Data below.
┏━━

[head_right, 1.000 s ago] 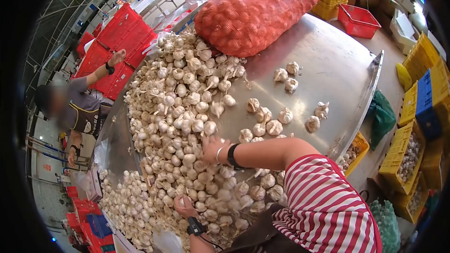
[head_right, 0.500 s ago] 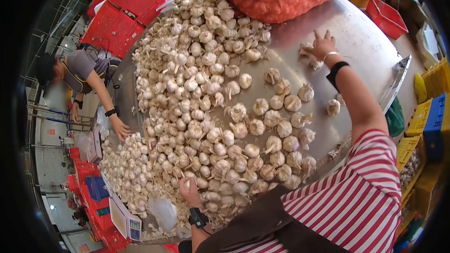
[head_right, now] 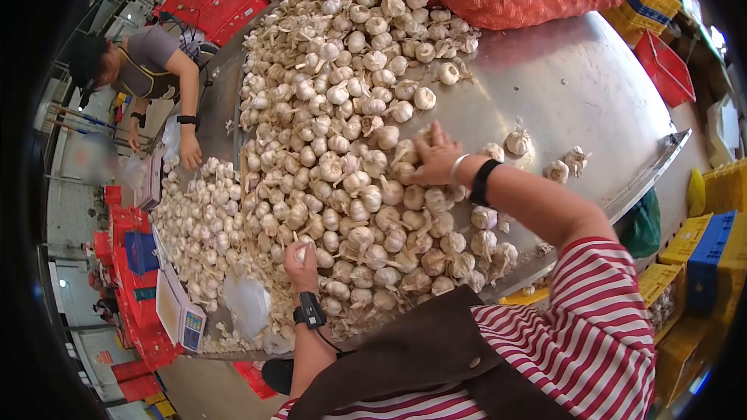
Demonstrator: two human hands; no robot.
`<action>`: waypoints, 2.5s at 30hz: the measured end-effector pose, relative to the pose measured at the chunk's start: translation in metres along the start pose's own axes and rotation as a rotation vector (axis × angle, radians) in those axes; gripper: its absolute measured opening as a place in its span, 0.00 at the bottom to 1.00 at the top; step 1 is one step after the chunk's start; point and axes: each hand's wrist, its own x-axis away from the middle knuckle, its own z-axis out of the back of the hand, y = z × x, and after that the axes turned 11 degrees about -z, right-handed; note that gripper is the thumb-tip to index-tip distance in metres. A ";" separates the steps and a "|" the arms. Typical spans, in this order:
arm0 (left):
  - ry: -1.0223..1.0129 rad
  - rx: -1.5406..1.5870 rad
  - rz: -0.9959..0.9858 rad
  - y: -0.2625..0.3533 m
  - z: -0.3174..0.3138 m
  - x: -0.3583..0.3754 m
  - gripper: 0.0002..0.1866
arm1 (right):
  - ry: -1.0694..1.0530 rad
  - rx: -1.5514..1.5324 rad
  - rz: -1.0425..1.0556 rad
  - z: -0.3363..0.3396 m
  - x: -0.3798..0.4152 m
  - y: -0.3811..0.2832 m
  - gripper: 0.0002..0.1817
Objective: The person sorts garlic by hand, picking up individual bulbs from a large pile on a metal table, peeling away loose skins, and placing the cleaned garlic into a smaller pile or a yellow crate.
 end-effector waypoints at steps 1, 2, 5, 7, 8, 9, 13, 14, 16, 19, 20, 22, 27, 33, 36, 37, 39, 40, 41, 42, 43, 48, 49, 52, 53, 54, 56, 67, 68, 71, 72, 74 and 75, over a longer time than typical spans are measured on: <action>0.006 0.006 0.008 0.000 0.001 0.001 0.11 | 0.009 -0.024 -0.024 -0.007 0.006 -0.019 0.54; 0.000 -0.028 0.043 0.006 0.003 0.000 0.12 | 0.007 -0.012 0.009 -0.012 0.011 -0.034 0.54; -0.008 -0.113 -0.009 -0.007 0.006 0.005 0.13 | -0.033 0.031 0.151 -0.013 0.047 -0.066 0.56; -0.005 -0.044 -0.034 -0.012 0.011 0.009 0.14 | -0.017 0.104 0.262 -0.026 0.072 -0.067 0.53; 0.005 -0.017 -0.017 -0.013 0.015 0.012 0.13 | -0.035 -0.093 0.454 -0.034 0.085 -0.059 0.46; 0.024 -0.021 -0.012 -0.013 0.019 0.017 0.13 | -0.058 -0.288 0.647 -0.036 0.092 -0.051 0.40; 0.202 0.305 0.302 0.021 0.040 0.043 0.10 | 0.003 -0.567 0.462 -0.013 0.104 -0.023 0.16; 0.294 0.474 0.380 0.020 0.045 0.053 0.09 | 0.067 -0.651 0.401 -0.020 0.084 -0.013 0.16; 0.450 0.706 0.484 0.021 0.052 0.070 0.06 | 0.207 -0.623 0.342 -0.009 0.049 -0.012 0.15; 0.461 0.800 0.602 0.053 0.066 0.084 0.07 | 0.374 -0.421 0.314 0.003 -0.010 -0.035 0.21; 0.400 0.808 0.559 0.047 0.070 0.092 0.08 | 0.408 -0.363 0.280 0.008 -0.023 -0.050 0.23; 0.418 0.845 0.583 0.060 0.079 0.102 0.08 | 0.366 -0.225 0.199 0.014 -0.054 -0.074 0.23; 0.476 0.832 0.619 0.074 0.097 0.132 0.14 | 0.368 0.052 0.009 0.000 -0.078 -0.120 0.18; 0.288 0.861 0.648 0.088 0.096 0.115 0.10 | 0.293 -0.436 0.236 0.025 -0.053 -0.075 0.19; -0.031 0.713 0.492 0.100 0.074 0.073 0.05 | 0.127 -0.912 0.337 0.041 0.012 -0.019 0.24; -0.170 0.633 0.394 0.106 0.060 0.058 0.05 | 0.043 -1.096 0.316 0.048 0.054 -0.007 0.21; -0.388 0.438 0.107 0.126 0.032 0.028 0.10 | -0.087 -1.163 0.310 0.052 0.111 0.042 0.24; -0.413 0.323 -0.053 0.123 0.010 0.021 0.13 | -0.060 -1.134 0.279 0.049 0.142 0.064 0.25; -0.493 0.231 -0.172 0.141 -0.002 0.007 0.17 | -0.063 -1.282 0.292 0.035 0.169 0.093 0.27; -0.594 0.062 -0.248 0.151 -0.016 0.000 0.20 | -0.171 -1.265 0.328 0.031 0.200 0.120 0.29; -0.609 0.070 -0.258 0.156 -0.031 -0.005 0.20 | -0.236 -1.309 0.245 0.026 0.232 0.135 0.30; -0.944 -0.217 -0.445 0.167 -0.082 -0.014 0.26 | -0.273 -0.907 -0.209 -0.028 0.332 0.203 0.27; -0.963 -0.260 -0.403 0.168 -0.085 -0.014 0.26 | -0.210 -0.651 -0.285 -0.025 0.339 0.197 0.26; -0.891 -0.211 -0.399 0.158 -0.091 -0.011 0.24 | -0.044 -0.611 -0.242 -0.026 0.321 0.182 0.22; -0.876 -0.183 -0.401 0.156 -0.090 -0.010 0.23 | 0.021 -0.783 -0.188 -0.025 0.308 0.180 0.20; -0.868 -0.183 -0.402 0.159 -0.087 -0.010 0.23 | 0.032 -0.770 -0.131 -0.014 0.290 0.163 0.19; -0.951 -0.258 -0.381 0.166 -0.080 -0.012 0.23 | 0.125 -0.658 0.060 0.008 0.240 0.118 0.15; -0.441 0.074 0.023 0.123 0.007 0.047 0.14 | 0.183 0.356 0.198 -0.017 0.074 0.002 0.14; -0.443 0.088 0.051 0.120 0.012 0.046 0.12 | 0.145 0.154 0.149 -0.008 0.082 0.003 0.15; -0.409 0.006 -0.177 0.116 0.007 0.040 0.12 | 0.058 -0.573 0.267 0.011 0.113 0.032 0.22; -0.413 -0.012 -0.258 0.127 0.001 0.033 0.10 | -0.020 -0.867 0.314 0.018 0.133 0.040 0.26; -0.498 -0.139 -0.353 0.137 -0.021 0.024 0.09 | -0.149 -1.401 0.431 0.026 0.178 0.060 0.34; -0.576 -0.272 -0.445 0.143 -0.033 0.020 0.08 | -0.200 -1.639 0.507 0.025 0.196 0.074 0.38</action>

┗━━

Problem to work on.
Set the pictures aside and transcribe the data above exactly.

Response box.
[head_right, 1.000 s ago] 
[head_right, 0.500 s ago] 
[head_right, now] 
Demonstrator: two human hands; no robot.
`<action>`: waypoints, 2.5s at 30hz: the measured end-effector pose, relative to the pose measured at the chunk's start: translation in metres along the start pose's own axes and rotation as a rotation vector (axis × angle, radians) in those axes; gripper: its absolute measured opening as a place in its span, 0.00 at the bottom to 1.00 at the top; step 1 is one step after the chunk's start; point and axes: each hand's wrist, its own x-axis away from the middle knuckle, its own z-axis out of the back of the hand, y = z × x, and after that the axes turned 11 degrees about -z, right-handed; note that gripper is the thumb-tip to index-tip distance in metres. A ";" separates the steps and a "|" the arms. Typical spans, in this order:
arm0 (left):
  - ry: -1.0223..1.0129 rad
  - rx: -1.5406..1.5870 rad
  - rz: -0.9959..0.9858 rad
  - y: -0.2625..0.3533 m
  - z: -0.3174..0.3138 m
  - x: -0.3583..0.3754 m
  - gripper: 0.0002..0.1866
arm1 (right):
  - ry: -1.0694..1.0530 rad
  - rx: -1.5514..1.5324 rad
  - rz: -1.0425..1.0556 rad
  - z: -0.3363..0.3396 m
  - x: -0.3798..0.4152 m
  - y: -0.3811..0.2832 m
  - gripper: 0.0002..0.1817
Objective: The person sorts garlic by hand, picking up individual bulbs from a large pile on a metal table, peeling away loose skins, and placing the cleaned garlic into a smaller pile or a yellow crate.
 end-effector waypoints at steps 1, 2, 5, 7, 8, 9, 13, 14, 16, 19, 20, 22, 27, 33, 36, 37, 39, 40, 41, 42, 43, 48, 49, 52, 53, 54, 56, 67, 68, 71, 72, 74 and 75, over a longer time than typical spans are measured on: <action>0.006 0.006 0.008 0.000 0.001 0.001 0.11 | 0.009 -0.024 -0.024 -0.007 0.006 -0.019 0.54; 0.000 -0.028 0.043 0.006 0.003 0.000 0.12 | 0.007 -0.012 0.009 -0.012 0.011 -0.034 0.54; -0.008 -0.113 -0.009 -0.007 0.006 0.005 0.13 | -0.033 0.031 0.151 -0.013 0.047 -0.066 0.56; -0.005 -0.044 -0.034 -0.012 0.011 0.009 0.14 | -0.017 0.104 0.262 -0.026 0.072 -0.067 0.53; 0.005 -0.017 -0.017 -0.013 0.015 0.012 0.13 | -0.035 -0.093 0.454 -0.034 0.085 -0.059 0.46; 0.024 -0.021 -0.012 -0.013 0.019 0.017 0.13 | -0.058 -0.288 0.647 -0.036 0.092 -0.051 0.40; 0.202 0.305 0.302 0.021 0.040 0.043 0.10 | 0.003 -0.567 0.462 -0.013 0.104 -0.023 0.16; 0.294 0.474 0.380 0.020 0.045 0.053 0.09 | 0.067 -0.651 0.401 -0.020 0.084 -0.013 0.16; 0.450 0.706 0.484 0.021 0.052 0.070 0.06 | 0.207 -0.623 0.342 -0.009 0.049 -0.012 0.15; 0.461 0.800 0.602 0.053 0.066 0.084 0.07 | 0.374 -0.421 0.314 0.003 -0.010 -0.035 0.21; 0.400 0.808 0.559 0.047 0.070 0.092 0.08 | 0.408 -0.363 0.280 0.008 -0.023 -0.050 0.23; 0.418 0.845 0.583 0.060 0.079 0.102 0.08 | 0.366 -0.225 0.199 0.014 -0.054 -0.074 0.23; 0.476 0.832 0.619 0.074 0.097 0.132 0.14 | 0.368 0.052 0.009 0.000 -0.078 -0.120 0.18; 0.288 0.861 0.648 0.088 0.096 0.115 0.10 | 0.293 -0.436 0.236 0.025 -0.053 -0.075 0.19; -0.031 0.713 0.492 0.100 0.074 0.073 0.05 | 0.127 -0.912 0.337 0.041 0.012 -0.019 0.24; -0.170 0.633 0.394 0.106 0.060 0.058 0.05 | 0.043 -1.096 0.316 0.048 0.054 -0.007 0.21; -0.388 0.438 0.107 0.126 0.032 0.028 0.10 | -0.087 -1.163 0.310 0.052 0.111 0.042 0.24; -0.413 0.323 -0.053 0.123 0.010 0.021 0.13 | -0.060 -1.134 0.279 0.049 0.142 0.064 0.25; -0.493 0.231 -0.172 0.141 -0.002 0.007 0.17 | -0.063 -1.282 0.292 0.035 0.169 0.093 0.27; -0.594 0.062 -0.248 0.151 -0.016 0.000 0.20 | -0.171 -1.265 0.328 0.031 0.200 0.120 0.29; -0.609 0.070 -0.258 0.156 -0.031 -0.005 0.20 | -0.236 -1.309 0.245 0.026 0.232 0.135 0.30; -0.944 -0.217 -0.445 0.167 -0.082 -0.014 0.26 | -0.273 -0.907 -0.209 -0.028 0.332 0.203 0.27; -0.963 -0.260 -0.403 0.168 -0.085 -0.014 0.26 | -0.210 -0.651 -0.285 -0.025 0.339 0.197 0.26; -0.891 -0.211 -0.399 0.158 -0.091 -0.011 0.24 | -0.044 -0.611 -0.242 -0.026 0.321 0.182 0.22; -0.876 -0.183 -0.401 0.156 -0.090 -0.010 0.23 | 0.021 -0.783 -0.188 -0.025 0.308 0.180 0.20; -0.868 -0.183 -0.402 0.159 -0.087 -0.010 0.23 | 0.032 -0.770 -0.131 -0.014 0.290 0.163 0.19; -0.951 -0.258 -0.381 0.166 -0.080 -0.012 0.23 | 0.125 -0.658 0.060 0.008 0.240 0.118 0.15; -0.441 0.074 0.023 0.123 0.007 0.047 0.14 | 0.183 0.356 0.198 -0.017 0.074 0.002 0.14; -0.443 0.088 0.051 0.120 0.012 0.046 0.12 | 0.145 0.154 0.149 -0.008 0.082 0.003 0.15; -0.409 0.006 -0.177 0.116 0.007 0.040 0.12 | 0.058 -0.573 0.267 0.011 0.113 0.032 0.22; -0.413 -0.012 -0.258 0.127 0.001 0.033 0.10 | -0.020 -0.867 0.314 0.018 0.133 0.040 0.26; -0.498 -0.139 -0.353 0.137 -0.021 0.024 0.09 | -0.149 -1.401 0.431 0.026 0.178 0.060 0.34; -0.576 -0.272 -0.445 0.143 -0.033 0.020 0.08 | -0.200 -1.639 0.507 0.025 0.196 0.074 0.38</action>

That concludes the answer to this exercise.